(INSTRUCTIONS TO FOLLOW)
Search the listing for the string "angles". Copy every line that has it.

(PROVIDED DATA)
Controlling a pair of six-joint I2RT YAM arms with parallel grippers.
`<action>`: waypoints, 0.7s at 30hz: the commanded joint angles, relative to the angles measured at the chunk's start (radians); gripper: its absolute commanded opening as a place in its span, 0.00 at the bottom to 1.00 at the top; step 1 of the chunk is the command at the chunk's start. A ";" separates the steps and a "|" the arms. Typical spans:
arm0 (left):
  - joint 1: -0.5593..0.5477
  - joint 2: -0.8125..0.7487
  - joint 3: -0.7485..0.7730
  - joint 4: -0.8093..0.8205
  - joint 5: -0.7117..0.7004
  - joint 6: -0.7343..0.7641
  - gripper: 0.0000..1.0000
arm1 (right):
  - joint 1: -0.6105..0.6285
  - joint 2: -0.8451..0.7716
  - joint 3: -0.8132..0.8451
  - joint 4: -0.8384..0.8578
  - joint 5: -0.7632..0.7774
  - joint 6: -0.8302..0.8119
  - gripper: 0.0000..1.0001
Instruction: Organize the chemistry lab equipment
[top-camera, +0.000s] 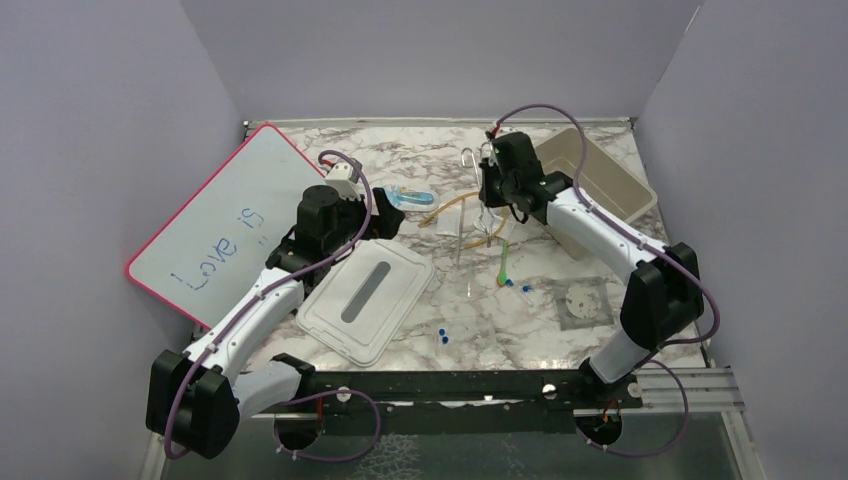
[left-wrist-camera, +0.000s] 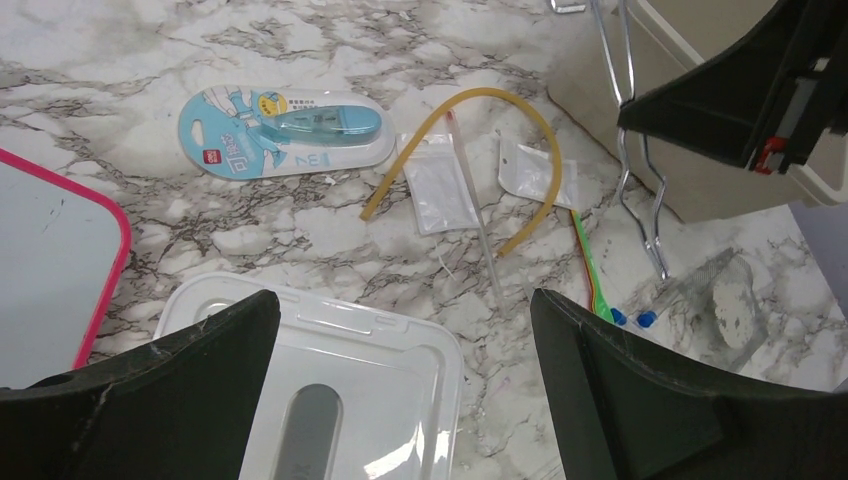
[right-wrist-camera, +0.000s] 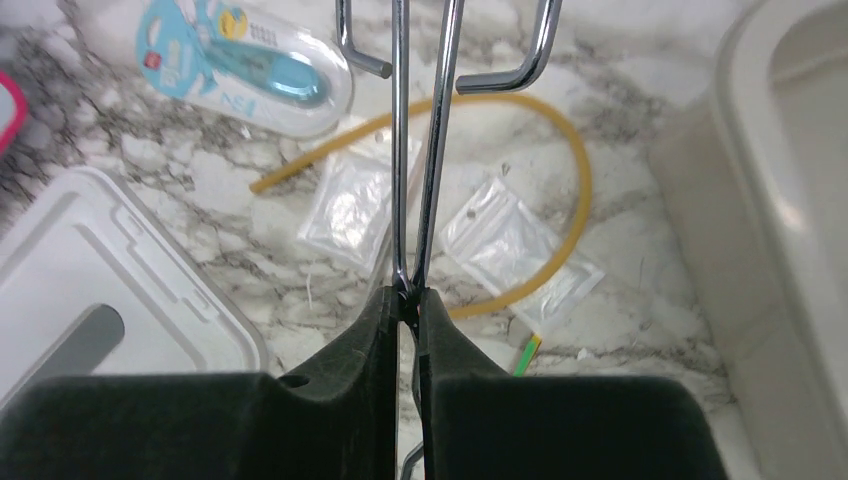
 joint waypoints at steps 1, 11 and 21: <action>-0.004 -0.012 0.016 0.014 0.042 0.007 0.99 | -0.029 -0.035 0.164 -0.005 0.054 -0.118 0.01; -0.003 -0.024 0.013 0.021 0.061 0.003 0.99 | -0.097 -0.108 0.235 -0.017 0.054 -0.174 0.01; -0.003 -0.030 0.010 0.026 0.071 -0.003 0.99 | -0.297 -0.160 0.238 -0.021 0.160 -0.312 0.01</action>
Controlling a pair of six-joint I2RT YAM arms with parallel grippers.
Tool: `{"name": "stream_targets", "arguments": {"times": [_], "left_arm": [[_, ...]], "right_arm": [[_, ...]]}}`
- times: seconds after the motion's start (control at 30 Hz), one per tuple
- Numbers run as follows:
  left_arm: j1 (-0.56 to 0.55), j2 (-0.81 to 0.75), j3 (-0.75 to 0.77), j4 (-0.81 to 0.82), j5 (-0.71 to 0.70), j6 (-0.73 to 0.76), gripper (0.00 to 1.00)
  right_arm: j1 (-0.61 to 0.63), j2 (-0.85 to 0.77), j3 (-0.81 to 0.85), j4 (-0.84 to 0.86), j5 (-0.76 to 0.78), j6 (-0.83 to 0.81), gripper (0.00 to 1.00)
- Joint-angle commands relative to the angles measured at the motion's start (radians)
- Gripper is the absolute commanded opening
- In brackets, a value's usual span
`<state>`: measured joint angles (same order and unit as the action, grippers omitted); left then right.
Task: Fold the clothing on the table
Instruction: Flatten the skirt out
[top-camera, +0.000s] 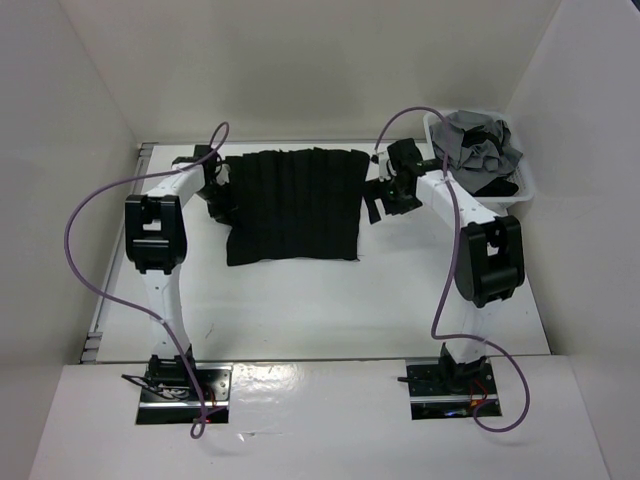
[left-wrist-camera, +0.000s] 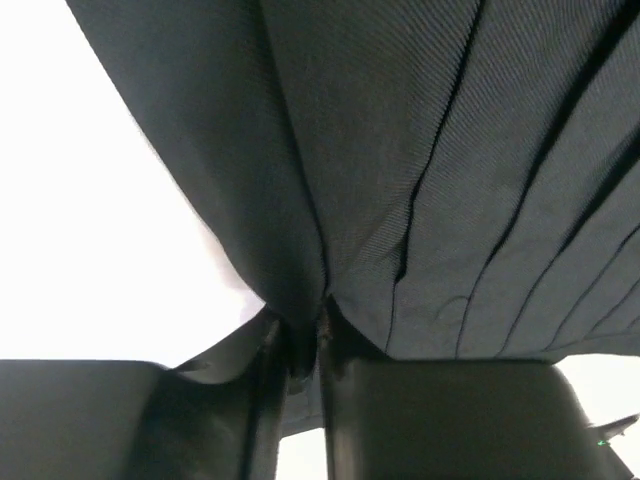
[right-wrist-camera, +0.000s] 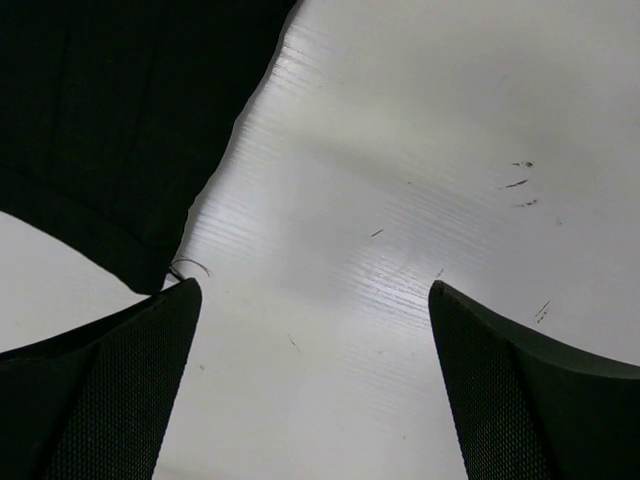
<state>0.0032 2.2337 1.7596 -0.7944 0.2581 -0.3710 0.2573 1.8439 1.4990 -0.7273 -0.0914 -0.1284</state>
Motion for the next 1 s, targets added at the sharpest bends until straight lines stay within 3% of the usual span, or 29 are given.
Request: {"name": "stream_targets", "arguments": {"times": [0.0, 0.03, 0.17, 0.3, 0.5, 0.67, 0.83, 0.97], "left_arm": [[0.0, 0.024, 0.06, -0.045, -0.031, 0.043, 0.3], [0.0, 0.024, 0.07, -0.057, -0.043, 0.052, 0.44], [0.0, -0.04, 0.068, -0.068, -0.083, 0.052, 0.8], [0.009, -0.194, -0.05, -0.027, -0.073, 0.052, 0.91], [0.063, -0.321, -0.332, 0.061, 0.099, 0.145, 0.88], [0.063, -0.345, -0.408, 0.05, 0.17, 0.223, 0.76], [0.063, -0.345, -0.485, 0.069, 0.194, 0.244, 0.54], [0.063, -0.345, -0.505, 0.069, 0.208, 0.244, 0.53]], "right_arm": [[0.005, 0.02, 0.056, -0.006, -0.025, -0.004, 0.98], [0.005, 0.02, 0.066, -0.015, -0.025, -0.004, 0.98], [0.005, 0.009, 0.066, -0.015, -0.045, -0.004, 0.98], [0.005, -0.034, 0.02, -0.005, -0.057, 0.006, 0.98], [0.005, -0.11, -0.097, 0.054, -0.077, 0.061, 0.95], [0.005, -0.12, -0.131, 0.075, -0.117, 0.07, 0.94], [0.005, -0.12, -0.14, 0.085, -0.13, 0.079, 0.94], [0.005, -0.129, -0.149, 0.085, -0.139, 0.079, 0.94]]}}
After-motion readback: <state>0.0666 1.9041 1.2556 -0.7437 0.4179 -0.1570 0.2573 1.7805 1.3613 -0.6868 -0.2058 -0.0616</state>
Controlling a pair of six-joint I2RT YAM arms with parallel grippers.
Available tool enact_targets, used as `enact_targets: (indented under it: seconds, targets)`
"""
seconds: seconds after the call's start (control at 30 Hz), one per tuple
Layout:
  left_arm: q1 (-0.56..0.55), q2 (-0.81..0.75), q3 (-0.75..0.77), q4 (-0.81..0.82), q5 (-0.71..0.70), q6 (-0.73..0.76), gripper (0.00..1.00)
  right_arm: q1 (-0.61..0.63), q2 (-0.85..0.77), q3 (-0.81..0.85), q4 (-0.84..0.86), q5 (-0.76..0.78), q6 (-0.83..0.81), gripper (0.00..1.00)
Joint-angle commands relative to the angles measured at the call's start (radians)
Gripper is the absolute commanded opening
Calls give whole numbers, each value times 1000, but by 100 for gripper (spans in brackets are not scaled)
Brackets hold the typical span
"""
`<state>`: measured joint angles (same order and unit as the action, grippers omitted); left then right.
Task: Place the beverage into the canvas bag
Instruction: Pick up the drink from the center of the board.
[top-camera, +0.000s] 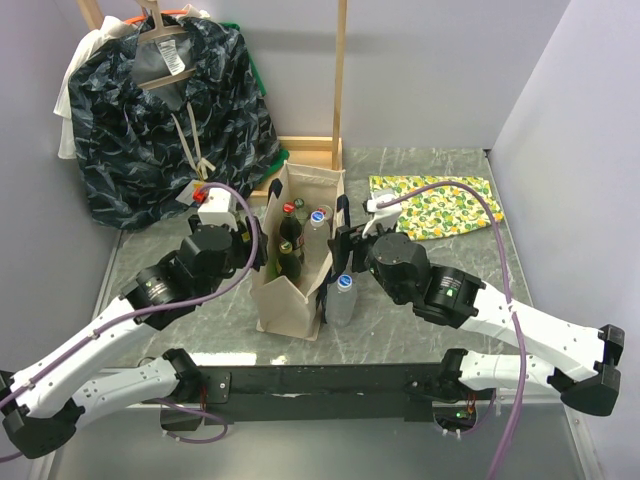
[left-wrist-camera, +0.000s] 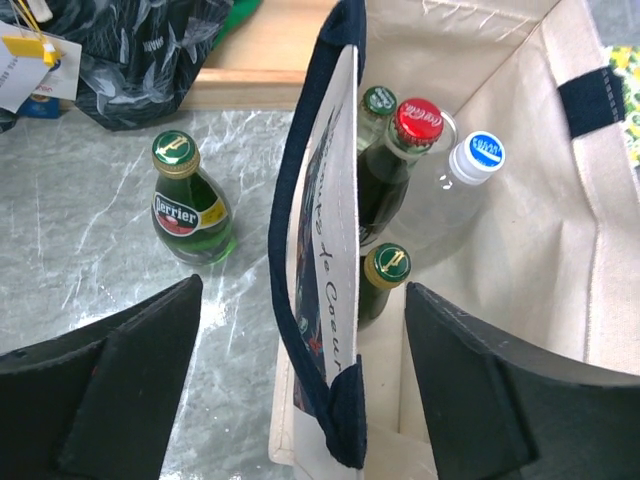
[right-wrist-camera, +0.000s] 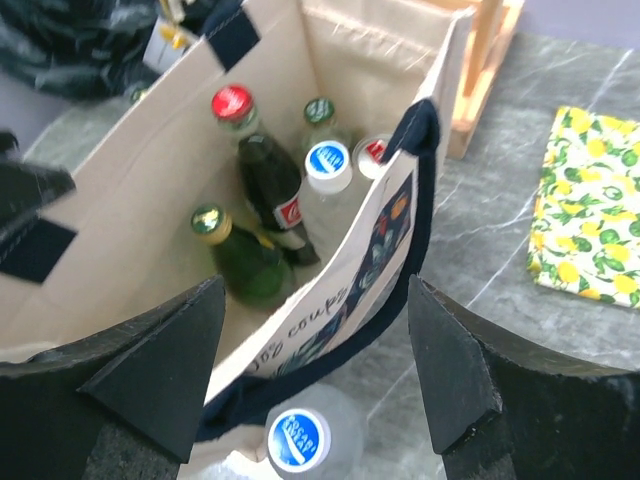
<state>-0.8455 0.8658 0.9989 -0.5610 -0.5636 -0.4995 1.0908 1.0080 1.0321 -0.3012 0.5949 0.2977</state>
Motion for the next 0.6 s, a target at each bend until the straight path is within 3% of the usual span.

(ANSWER SECTION)
`<action>`: waypoints, 0.7s at 30hz: the commanded joint angles, relative to the angles measured at the chunk's start (radians); gripper: its absolute commanded opening as a place in its span, 0.00 at the bottom to 1.00 at the top; step 1 of the chunk is the command at the chunk's start. A ";" separates the steps and a "|" the arms. Typical spans:
- Joint-angle commands relative to the angles measured at the motion's start (radians)
`<state>`: measured joint angles (same order and unit as the action, grippers omitted); left then right.
Joint-angle commands relative to the angles measured at the call's start (radians)
`<state>`: measured joint angles (same order and unit as the action, grippers omitted); left then right.

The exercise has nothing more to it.